## What the task asks:
Please repeat the lines below, exactly and only, from the one that holds "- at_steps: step" through the one that holds "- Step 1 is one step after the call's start".

## Data segment:
*** Block opens ***

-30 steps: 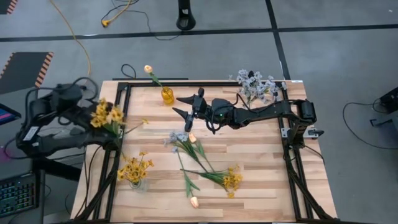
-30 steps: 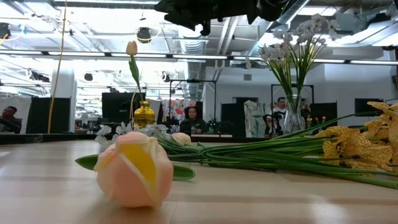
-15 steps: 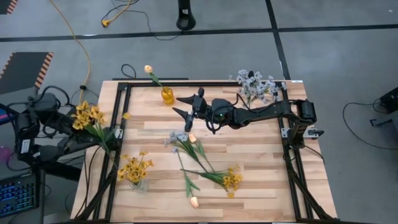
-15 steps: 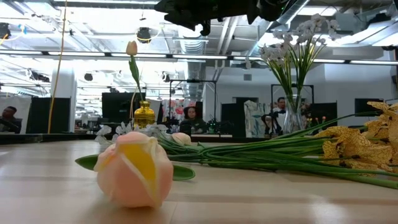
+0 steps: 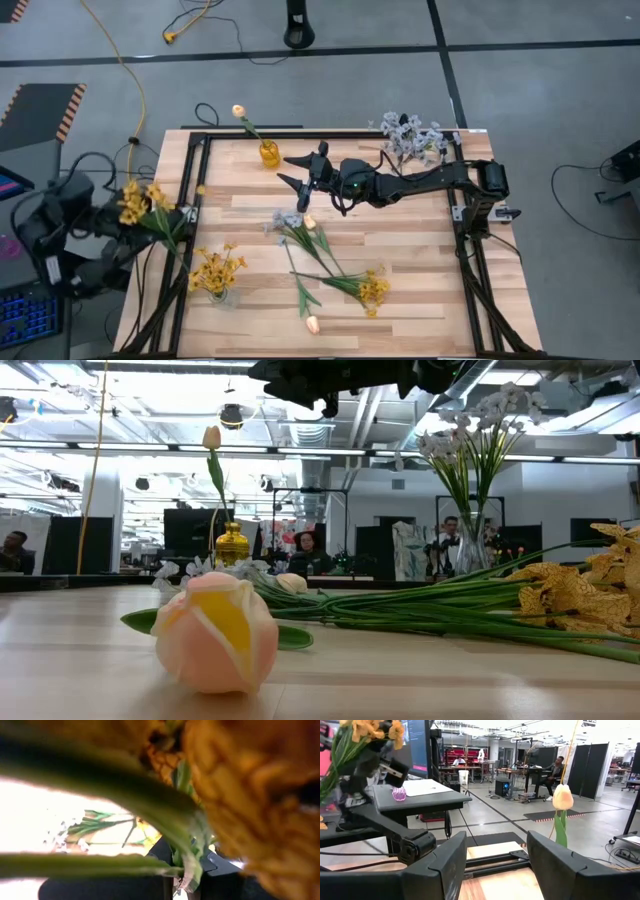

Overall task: Sort flowers into vase by color
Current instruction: Put the top yellow flowers into the bottom transparent vase

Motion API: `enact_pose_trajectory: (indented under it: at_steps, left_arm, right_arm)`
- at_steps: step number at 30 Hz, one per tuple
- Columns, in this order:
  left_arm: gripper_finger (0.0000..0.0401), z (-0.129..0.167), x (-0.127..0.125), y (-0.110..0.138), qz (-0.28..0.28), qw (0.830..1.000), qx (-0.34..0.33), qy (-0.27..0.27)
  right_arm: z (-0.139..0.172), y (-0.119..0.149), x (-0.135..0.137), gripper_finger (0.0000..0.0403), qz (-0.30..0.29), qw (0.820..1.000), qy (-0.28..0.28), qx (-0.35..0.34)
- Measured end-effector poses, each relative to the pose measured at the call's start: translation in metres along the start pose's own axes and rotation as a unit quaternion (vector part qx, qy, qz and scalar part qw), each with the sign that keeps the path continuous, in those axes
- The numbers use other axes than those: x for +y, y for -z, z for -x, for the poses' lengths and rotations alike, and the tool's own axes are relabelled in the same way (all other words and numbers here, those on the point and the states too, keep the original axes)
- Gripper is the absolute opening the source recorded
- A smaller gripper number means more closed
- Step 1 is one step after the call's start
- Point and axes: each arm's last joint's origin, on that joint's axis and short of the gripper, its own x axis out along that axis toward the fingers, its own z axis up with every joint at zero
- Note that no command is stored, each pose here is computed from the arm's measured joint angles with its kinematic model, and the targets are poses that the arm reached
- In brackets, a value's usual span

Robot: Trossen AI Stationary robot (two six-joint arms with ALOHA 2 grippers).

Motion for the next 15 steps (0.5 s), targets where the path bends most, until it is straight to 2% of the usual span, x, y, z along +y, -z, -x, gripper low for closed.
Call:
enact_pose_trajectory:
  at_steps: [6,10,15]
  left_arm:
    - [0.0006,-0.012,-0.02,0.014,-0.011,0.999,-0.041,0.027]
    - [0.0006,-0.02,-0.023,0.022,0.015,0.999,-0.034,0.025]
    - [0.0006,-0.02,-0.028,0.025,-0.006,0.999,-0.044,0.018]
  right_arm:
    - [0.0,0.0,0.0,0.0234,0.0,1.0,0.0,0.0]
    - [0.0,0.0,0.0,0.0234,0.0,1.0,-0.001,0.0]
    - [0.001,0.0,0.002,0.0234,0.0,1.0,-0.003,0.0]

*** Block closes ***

## Answer box:
- at_steps: step number at 30 Hz, one per tuple
- Columns, in this order:
  left_arm: gripper_finger (0.0000..0.0401), z (-0.129..0.167), x (-0.127..0.125), y (-0.110..0.138), qz (-0.28..0.28), qw (0.830..1.000), qx (-0.34..0.33), qy (-0.27..0.27)
  right_arm: z (-0.139..0.172), y (-0.119..0.149), x (-0.135..0.137), gripper_finger (0.0000..0.0403), qz (-0.30..0.29), qw (0.820..1.000), qy (-0.28..0.28), qx (-0.35..0.34)
- Measured end-effector poses, each relative to the pose measured at the call's start: translation in metres along the start pose's own axes and rotation as a unit quaternion (vector part qx, qy, qz and scalar part qw), each with the sign that keeps the path continuous, in those axes
- The numbers use other axes than those: x for +y, y for -z, z for -x, for the poses' lengths and rotations alike, and the tool's own axes are relabelled in the same way (all other words and numbers here, those on the point and the states too, keep the original axes)
- Gripper is the absolute opening the source recorded
- A smaller gripper number means more closed
- Step 1 is one step after the call's start

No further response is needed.